The Paris convention route allows you to file patent applications in countries of interest within 12 months of the filing date of your first patent application.
A PCT application extends the time period to subsequently file in other countries under the PCT treaty from 12 months to about 30 months. While the list of PCT contracting countries is expending, not all countries are parties to the PCT. For example, Taiwan is not a PCT contracting country.
In general, the most common types of patents in most countries have a term of 20 years from the filing date.
US Patent Term Extension
In the US, the term of a Utility Patent on a pharmaceutical or medical device invention may be extended longer than 20 years due to its Federal Drug Administration (FDA) approval process.
Generally, the most common types of patent application in most countries are published by the respective patent offices at around 18 months from the priority date. Therefore, if the applicant changes her mind and desires to keep her invention secret instead, she must explicitly abandon her patent application before this time.
A patent application is examined on three major criteria: patentable subject matter, novelty, and inventiveness.
Patentable Subject Matter
Abstract Idea / Natural Phenomenon
To be patentable, the claimed subject matter must NOT be an abstract idea or natural phenomenon. An example of an abstract idea could be a mental process of solving a mathematical problem. An example of a natural phenomenon could be a naturally occurring (unmodified) DNA sequence.
Business Method and Software
A business method, such as a method of managing an investment portfolio, a way of conducting commercial activities (e.g. online auction), and a scheduling procedure of freight shipments, is often viewed by many patent offices as an abstract idea, and thus not patentable.
Nonetheless, cleverly-drafted patent claims defining a business method in terms of machine instructions being executed by computers sometime can persuade an examiner otherwise.
Similarly, software inventions face the same challenge.

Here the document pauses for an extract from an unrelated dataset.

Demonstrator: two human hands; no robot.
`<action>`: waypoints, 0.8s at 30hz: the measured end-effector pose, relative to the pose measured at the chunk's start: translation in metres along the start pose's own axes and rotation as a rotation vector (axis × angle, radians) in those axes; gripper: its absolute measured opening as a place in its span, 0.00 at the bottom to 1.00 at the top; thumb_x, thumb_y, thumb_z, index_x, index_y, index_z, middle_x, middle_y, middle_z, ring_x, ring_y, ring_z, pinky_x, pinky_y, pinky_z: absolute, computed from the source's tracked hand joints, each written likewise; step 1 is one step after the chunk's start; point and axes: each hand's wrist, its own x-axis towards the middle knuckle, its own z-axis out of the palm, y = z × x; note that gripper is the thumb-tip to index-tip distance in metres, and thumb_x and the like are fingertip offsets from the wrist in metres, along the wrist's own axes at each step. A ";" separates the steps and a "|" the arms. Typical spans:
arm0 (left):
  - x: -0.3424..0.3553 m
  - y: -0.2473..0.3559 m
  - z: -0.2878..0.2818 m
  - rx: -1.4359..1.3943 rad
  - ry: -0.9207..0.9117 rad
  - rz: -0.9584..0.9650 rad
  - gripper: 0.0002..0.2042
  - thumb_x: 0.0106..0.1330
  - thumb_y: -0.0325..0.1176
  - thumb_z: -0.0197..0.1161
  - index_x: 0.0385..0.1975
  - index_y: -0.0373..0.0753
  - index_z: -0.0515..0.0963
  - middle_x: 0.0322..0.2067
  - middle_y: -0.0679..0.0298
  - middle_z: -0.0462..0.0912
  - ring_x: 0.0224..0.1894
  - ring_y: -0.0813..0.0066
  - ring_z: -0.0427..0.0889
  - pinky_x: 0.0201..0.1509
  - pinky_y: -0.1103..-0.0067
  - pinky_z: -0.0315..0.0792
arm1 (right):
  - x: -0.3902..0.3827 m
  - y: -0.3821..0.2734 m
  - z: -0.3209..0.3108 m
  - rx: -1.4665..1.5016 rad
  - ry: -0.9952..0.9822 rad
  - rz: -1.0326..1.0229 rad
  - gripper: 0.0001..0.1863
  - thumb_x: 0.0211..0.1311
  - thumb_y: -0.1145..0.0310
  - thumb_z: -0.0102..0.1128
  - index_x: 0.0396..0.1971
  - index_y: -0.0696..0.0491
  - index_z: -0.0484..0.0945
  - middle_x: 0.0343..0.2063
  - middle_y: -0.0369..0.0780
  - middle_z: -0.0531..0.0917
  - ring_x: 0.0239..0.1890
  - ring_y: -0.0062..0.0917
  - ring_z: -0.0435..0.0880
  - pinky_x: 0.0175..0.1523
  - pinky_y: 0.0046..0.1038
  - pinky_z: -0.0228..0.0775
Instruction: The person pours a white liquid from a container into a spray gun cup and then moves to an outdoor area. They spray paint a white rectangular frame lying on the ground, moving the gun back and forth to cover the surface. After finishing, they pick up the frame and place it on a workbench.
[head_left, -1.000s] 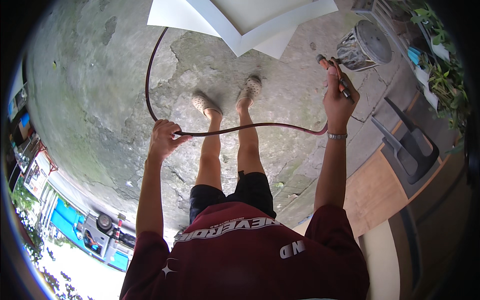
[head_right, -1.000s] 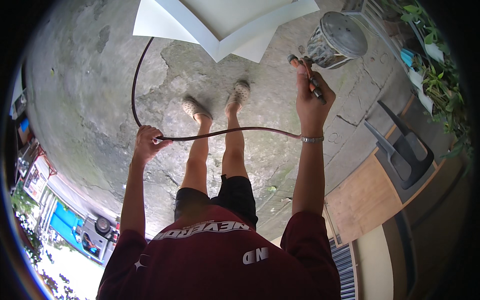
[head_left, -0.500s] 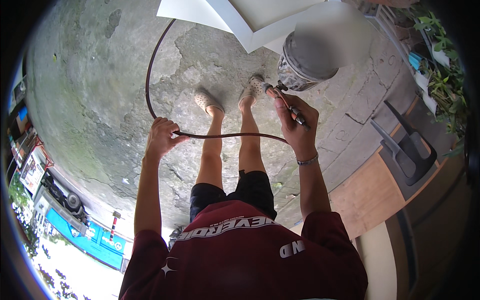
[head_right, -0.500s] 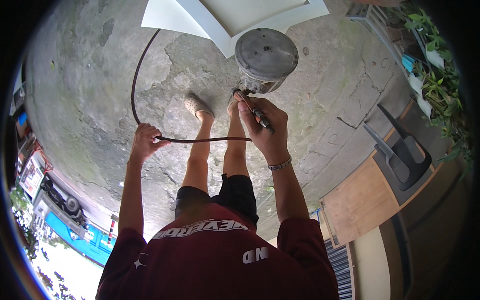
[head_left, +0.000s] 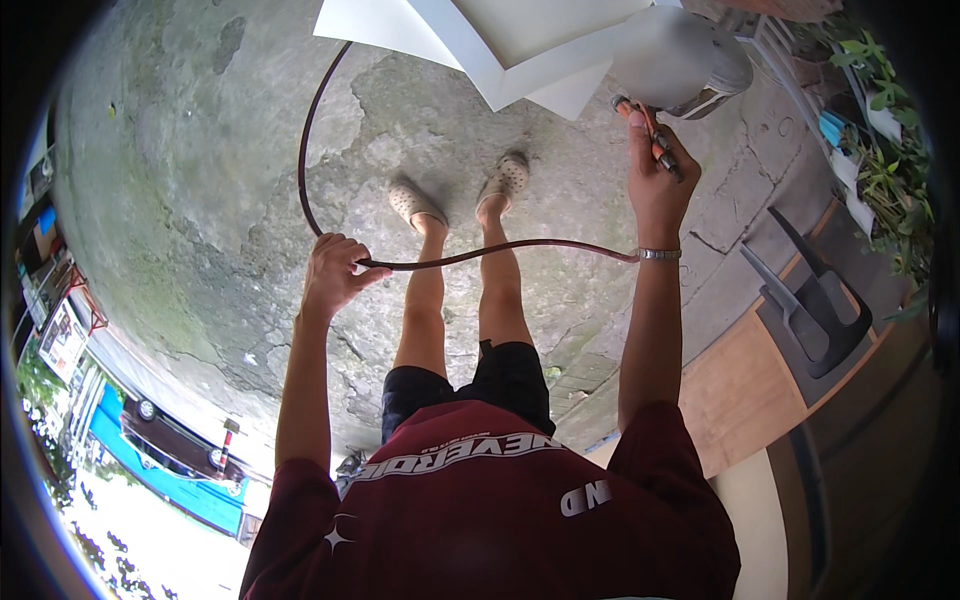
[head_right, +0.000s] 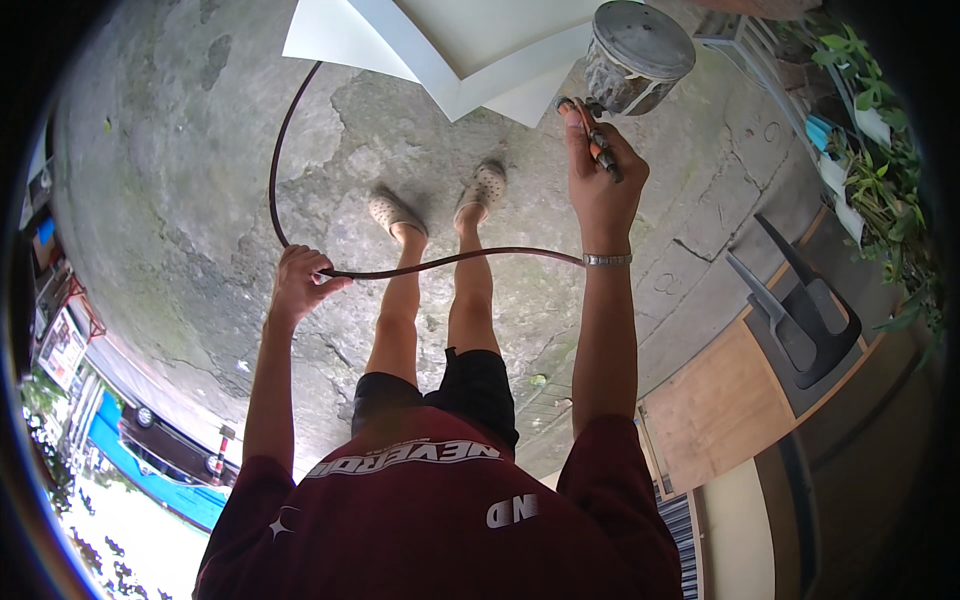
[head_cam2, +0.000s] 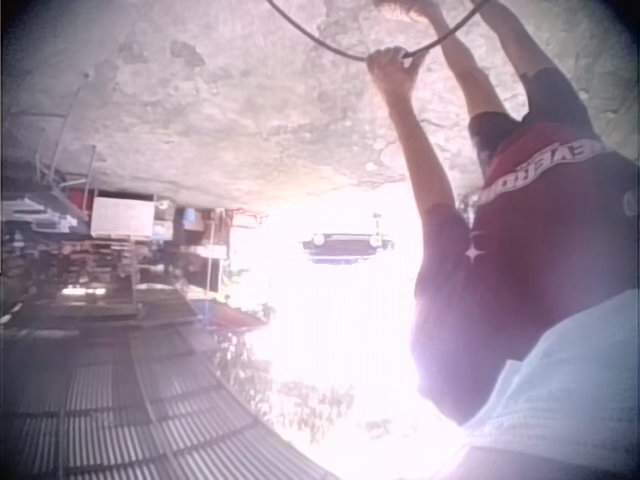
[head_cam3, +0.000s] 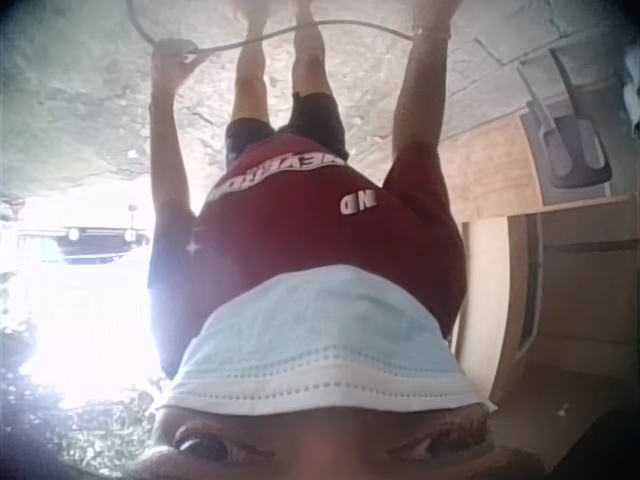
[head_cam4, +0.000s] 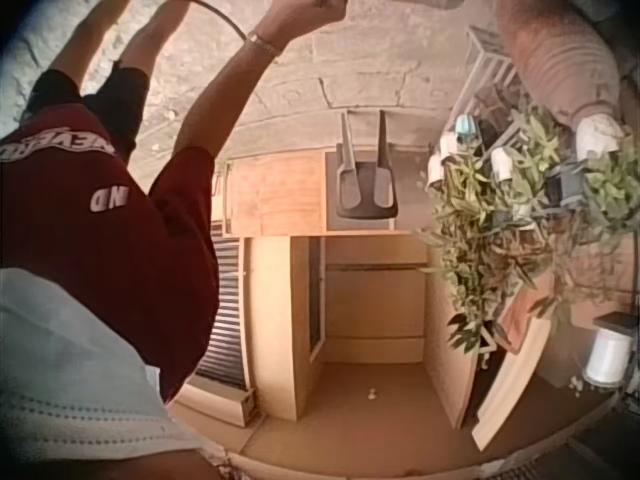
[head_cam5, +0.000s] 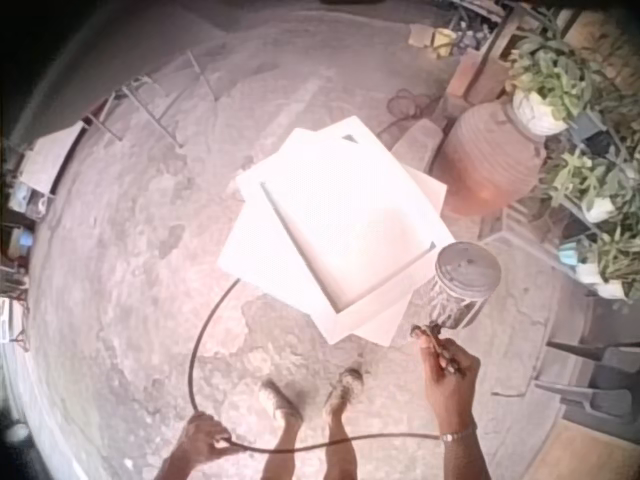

However, hundreds of thousands of software patent applications continue to be filed every year with many granted patents. Software remains to be one of the most dynamic and innovative technology areas, and patentees find software patents highly valuable.
Medicine and Medical Treatment
By public policy, certain medicines and medical treatments are barred from patenting in some countries, notably China and many European countries. Again, specifically-styled patent claims are still permissible.
We are experienced in drafting these special claims, increasing the patentability of your unique and valuable inventions.
Having novelty means the claimed subject matter must have never been sold, offered for sale, or publicly disclosed by anyone before its patent application’s priority date.
The US provides a grace period of one year, so that one can still be eligible for a US patent if she files her patent application in the US within one year of the public disclosure (by the applicant/inventor herself).
The claimed subject matter must not be obvious in view of the prior art. A simple combination of existing technologies is considered to be obvious, thus such subject matter does not possess inventiveness to be patentable. On the other hand, repurposing of an existing technology is patentable in some technological fields (i.e. pharmaceuticals and chemicals).
We can work with you to determine how your inventive ideas can be best protected by a patent.
While examination in a design registration is a lot simpler and shorter compared to a patent application, a design is still subject to the novelty test. In other words, a design must be new and its overall impression must be different from prior designs. The owner of a prior design could request invalidity of your design registration.